This solo project by Polish artist Stanislaw Wolonciej mixes metal, prog, avant-garde and ambient, with some tonal parallels to the work of off-kilter acts like Frantic Bleep, Manes or Blake-era Ulver. Don’t get excited yet though – this is not as richly textured or as immersive as those bands, mostly due to the largely arrhythmic, amelodic compositional style.

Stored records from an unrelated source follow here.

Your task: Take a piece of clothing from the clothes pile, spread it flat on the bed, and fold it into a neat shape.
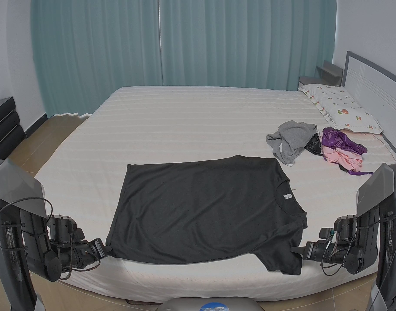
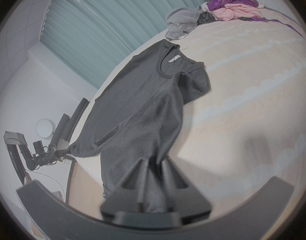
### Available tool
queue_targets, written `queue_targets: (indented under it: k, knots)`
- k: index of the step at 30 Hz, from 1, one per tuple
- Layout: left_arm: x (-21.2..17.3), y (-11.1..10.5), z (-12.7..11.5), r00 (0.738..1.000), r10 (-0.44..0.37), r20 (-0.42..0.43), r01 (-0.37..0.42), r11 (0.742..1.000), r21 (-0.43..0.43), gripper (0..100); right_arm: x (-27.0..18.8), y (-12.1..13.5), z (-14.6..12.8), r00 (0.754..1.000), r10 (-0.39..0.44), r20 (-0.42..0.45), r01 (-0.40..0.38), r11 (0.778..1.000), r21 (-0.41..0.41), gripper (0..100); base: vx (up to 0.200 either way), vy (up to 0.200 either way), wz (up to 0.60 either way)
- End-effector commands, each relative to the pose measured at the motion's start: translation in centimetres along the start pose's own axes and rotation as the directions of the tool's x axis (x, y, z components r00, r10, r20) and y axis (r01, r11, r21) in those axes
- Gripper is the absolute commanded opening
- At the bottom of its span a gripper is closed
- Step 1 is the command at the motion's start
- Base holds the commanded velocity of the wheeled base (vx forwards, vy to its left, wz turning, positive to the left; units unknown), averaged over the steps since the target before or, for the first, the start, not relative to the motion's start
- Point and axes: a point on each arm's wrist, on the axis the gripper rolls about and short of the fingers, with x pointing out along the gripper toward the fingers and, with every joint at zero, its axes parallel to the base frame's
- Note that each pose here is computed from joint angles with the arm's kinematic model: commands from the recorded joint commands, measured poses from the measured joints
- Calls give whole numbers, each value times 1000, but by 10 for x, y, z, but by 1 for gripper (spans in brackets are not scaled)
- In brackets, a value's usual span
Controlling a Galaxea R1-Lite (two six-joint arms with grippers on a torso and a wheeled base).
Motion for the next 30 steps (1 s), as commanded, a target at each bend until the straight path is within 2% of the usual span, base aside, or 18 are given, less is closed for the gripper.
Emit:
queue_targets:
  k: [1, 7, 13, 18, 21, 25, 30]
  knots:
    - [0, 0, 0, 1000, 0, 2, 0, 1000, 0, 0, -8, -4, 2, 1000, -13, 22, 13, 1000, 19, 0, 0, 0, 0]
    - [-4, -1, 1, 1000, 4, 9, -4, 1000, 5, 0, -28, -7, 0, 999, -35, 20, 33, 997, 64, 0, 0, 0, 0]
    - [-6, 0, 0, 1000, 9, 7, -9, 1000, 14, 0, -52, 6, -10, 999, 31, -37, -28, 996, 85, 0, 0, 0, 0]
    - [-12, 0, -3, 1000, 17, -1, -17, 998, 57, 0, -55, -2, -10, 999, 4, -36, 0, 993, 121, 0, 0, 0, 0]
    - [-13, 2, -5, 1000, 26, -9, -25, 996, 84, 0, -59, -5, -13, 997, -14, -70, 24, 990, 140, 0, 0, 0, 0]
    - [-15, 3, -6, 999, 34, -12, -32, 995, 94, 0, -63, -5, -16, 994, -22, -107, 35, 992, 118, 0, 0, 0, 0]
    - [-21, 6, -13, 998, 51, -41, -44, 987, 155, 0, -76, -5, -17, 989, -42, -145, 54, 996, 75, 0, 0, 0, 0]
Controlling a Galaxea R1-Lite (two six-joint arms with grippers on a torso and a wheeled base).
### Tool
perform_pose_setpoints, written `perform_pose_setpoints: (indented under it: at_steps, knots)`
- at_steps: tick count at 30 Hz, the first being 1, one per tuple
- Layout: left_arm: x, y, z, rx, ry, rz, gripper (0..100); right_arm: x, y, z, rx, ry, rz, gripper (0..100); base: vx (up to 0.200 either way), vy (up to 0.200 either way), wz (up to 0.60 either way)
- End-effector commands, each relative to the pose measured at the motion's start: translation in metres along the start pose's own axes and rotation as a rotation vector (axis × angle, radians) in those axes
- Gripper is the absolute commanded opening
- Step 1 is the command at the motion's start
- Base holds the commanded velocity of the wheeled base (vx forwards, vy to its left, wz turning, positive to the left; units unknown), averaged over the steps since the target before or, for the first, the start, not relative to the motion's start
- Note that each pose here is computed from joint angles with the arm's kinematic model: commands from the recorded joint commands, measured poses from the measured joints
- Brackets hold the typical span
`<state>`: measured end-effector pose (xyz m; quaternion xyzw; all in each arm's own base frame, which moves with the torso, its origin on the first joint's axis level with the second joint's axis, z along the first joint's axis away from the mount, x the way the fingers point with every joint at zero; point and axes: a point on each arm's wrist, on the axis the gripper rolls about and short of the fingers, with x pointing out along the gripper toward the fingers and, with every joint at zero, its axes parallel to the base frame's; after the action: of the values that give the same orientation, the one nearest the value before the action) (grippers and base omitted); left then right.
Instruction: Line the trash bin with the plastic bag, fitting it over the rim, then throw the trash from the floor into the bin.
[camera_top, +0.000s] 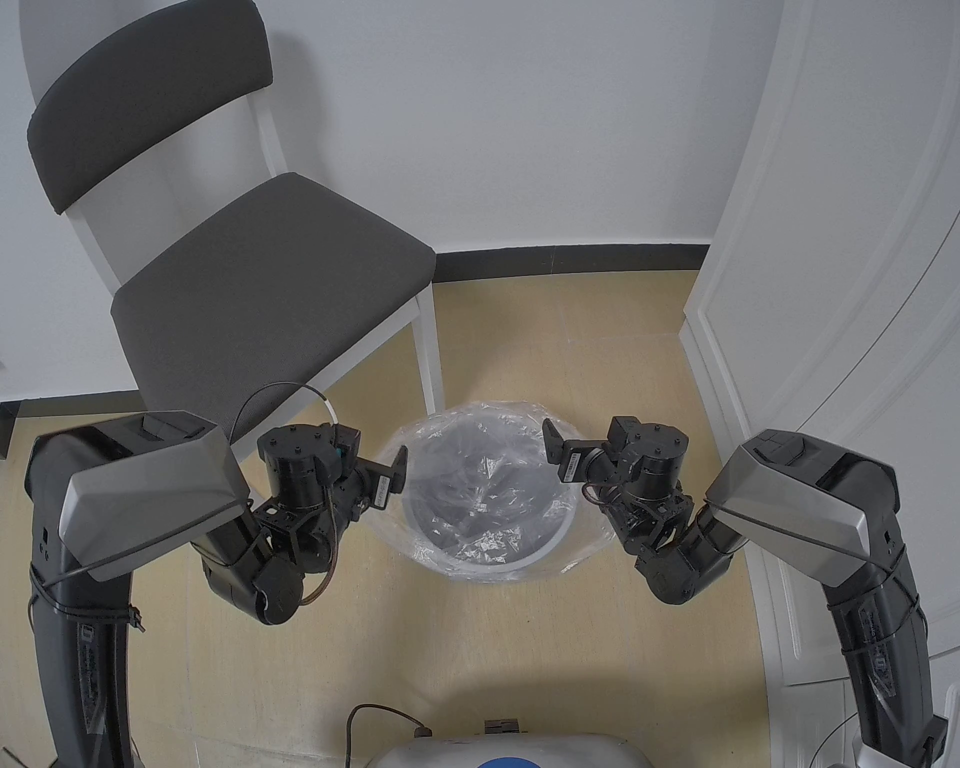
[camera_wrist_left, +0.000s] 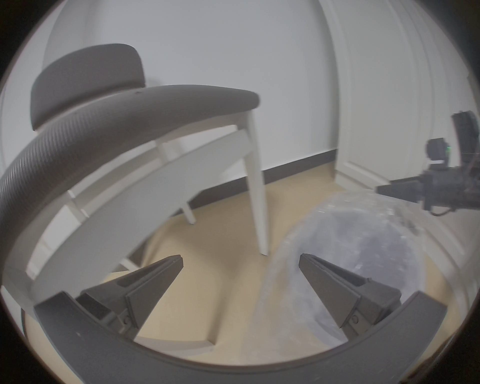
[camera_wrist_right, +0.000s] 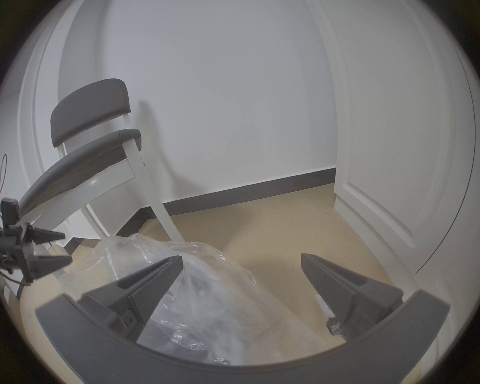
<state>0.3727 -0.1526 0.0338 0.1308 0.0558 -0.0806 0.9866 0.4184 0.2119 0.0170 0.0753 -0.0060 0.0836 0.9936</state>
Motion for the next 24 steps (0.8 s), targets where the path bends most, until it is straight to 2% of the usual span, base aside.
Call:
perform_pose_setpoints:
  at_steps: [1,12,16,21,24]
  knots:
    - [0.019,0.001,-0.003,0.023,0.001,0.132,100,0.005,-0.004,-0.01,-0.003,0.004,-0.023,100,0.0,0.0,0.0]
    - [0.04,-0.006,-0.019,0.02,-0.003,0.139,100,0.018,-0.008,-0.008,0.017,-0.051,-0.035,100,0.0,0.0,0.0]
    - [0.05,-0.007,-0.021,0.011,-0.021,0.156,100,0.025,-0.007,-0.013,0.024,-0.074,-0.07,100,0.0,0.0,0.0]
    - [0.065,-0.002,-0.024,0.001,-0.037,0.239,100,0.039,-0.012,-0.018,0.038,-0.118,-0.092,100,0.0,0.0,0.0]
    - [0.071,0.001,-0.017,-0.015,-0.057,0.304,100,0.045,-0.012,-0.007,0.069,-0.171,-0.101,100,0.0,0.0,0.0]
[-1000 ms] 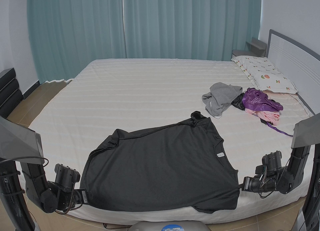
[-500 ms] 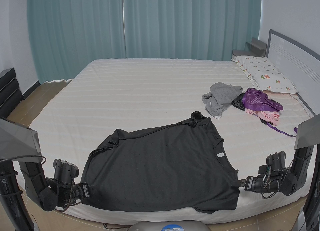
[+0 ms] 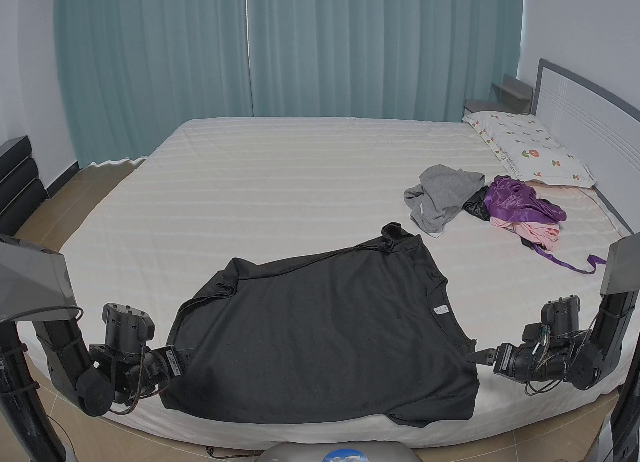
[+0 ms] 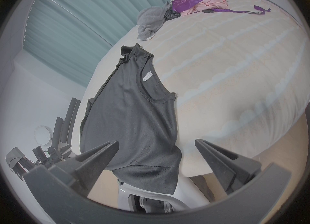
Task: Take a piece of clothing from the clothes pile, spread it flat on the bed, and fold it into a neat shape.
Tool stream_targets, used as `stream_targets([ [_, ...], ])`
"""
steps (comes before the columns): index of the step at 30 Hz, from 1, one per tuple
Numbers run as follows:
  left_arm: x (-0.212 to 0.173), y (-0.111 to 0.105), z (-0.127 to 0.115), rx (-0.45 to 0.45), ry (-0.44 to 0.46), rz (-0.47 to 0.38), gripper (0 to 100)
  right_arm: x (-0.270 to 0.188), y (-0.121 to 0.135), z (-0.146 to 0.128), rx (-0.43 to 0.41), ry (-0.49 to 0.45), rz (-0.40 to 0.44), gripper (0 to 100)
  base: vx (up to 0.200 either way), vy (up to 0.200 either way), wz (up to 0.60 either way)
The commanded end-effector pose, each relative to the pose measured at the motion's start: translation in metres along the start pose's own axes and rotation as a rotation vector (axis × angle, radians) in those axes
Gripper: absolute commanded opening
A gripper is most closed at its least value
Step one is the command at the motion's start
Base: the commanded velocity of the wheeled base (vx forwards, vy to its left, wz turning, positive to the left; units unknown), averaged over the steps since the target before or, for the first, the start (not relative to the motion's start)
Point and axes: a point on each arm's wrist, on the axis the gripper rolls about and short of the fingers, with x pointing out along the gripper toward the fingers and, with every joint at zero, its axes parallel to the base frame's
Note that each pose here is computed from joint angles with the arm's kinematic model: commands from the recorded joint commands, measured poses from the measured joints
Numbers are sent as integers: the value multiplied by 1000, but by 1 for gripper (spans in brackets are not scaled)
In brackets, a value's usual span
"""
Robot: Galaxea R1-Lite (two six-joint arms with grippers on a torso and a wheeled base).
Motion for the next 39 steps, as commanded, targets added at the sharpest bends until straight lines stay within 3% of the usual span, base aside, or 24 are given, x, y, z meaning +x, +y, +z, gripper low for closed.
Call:
stream_targets([
  [1,0,-1,2,-6,-11,-6,100,-2,1,0,-1,-5,3,100,0,0,0],
  [10,1,-1,1,-1,-4,-2,100,-1,1,0,1,-2,3,100,0,200,0],
  [34,2,-2,4,-13,-19,-11,100,-2,1,0,2,-5,4,100,0,0,0],
  [39,4,-2,4,-16,-15,-5,100,-2,1,0,2,-5,4,100,0,200,0],
])
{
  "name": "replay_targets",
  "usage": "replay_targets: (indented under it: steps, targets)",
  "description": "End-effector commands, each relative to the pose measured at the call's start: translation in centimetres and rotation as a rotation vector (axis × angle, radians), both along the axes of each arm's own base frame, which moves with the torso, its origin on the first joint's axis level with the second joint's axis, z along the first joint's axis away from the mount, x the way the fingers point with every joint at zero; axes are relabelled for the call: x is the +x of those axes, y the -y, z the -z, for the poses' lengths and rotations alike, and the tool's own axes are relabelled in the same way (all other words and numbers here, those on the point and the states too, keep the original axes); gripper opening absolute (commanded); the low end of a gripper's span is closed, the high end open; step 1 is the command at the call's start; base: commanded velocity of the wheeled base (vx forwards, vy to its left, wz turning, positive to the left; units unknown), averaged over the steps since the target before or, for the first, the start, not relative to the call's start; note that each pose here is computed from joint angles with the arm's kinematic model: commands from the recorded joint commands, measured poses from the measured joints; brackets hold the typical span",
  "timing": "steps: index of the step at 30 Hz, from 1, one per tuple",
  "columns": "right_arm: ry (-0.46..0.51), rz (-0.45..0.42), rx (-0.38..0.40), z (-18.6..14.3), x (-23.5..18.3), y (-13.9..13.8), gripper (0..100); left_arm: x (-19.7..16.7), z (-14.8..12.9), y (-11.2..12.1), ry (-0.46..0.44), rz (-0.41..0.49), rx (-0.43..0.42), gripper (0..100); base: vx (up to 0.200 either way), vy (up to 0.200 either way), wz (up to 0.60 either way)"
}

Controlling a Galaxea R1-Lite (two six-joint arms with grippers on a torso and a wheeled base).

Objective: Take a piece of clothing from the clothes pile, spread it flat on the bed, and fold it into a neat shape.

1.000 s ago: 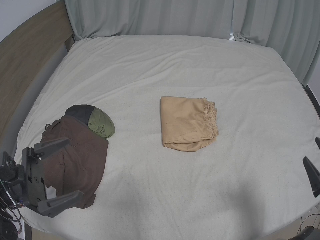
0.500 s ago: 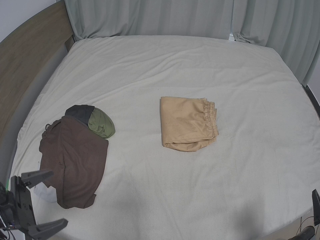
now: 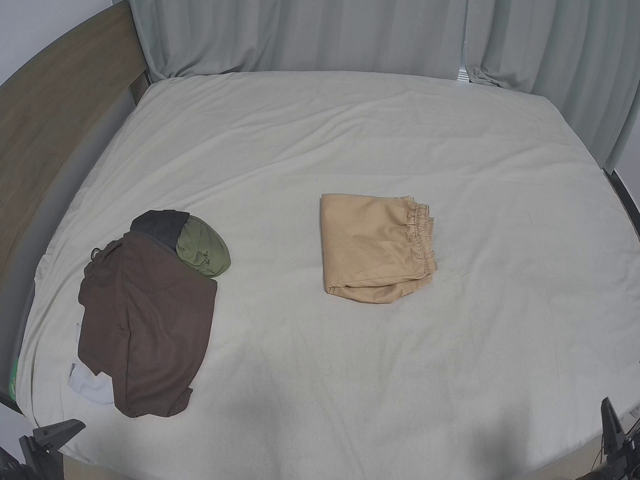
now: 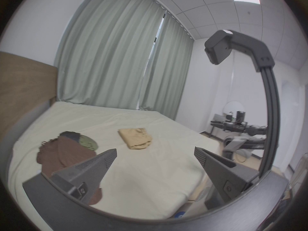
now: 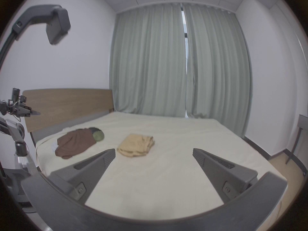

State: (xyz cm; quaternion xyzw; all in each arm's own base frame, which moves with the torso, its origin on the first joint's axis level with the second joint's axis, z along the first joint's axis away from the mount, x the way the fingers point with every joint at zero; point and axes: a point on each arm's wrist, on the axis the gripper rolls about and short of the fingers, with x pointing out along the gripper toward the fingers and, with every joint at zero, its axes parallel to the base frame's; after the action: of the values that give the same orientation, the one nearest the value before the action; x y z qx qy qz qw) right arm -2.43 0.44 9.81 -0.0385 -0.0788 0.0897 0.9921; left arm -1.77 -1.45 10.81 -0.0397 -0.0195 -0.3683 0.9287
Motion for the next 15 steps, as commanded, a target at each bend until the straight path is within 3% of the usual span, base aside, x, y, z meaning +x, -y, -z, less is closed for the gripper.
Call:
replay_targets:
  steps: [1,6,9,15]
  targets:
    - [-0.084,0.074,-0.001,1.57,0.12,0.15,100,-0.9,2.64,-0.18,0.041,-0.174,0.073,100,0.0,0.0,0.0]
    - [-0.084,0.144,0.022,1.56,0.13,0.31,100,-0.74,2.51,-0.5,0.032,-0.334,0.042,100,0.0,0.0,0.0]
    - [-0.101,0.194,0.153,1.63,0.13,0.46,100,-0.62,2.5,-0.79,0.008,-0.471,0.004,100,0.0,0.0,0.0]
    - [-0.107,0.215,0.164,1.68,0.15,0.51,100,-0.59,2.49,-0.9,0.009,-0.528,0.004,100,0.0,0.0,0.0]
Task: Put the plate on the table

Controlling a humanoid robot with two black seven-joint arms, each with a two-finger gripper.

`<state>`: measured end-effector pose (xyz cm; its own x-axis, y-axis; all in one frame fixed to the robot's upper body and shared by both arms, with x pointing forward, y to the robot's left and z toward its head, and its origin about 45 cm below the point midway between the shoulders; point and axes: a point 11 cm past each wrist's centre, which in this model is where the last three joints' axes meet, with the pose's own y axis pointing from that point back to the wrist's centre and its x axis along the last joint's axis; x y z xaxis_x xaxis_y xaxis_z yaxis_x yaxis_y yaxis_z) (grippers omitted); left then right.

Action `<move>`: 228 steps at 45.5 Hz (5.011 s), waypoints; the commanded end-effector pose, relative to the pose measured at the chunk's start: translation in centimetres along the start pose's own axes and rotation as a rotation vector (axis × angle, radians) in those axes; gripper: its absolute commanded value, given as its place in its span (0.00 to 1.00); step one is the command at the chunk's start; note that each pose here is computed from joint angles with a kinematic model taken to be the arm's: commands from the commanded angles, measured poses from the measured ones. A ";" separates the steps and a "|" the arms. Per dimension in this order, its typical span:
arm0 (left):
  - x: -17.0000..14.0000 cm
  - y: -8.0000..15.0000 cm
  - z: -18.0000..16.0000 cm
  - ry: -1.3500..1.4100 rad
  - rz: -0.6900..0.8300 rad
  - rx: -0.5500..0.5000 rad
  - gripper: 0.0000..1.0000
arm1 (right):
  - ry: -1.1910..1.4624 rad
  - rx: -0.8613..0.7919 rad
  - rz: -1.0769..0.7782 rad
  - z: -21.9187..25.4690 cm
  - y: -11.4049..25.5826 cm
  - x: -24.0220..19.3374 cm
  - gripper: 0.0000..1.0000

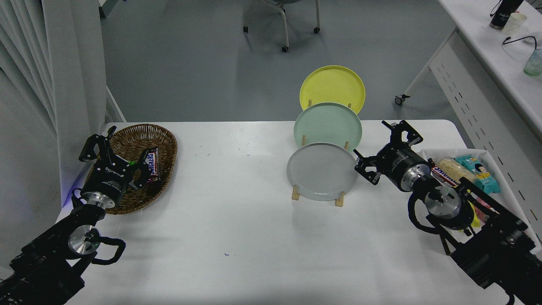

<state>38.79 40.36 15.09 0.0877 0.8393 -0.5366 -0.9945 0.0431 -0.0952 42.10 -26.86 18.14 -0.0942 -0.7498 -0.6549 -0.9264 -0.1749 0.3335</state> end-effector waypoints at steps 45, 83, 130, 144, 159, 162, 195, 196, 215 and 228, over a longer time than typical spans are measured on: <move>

Although Egoist ostensibly falls under the progressive heading, the songs here don’t really flow so much as lurch and stutter. Sonically, what’s here sounds fine, although it’s fairly limited – chunky, angular guitars, slappy bass, ratatat drums and the occasional electronic flitter – but I just didn’t enjoy the writing. This is mostly to do with the wandering, mopey vocal lines, which drive the songs forward, but don’t really take them in any particular direction.
Only two elements really stood out for me. One, the ambient interludes that Egoist frequently drops into, featuring shimmery, entrancing guitarwork that creates a nice melodic counterpoint to the more dominant fragmented bursts. One track on the album, “Near Warm Fireplace,” exclusively uses this softer approach, coming out somewhere between shoegazer and lighter-era Katatonia. Nice stuff, and I’d gladly listen to a whole album of it – mostly because it flows like a real song. The other notable element here is the guest solo work by ex-Pestilence guitarist Patrick Mameli, who brings a technical, jazzy sophistication to “These Strange Things” and “(Not) The End.”
While I have to give Wolonciej a lot of props for putting all of this – guitars, drumwork, bass and production – together on his own, the end result is less than its parts. This is mostly due to the songwriting approach, and not the general concept. With some more focus and discipline towards crafting tighter compositions, I think Egoist could one day be an experience worth holding your attention.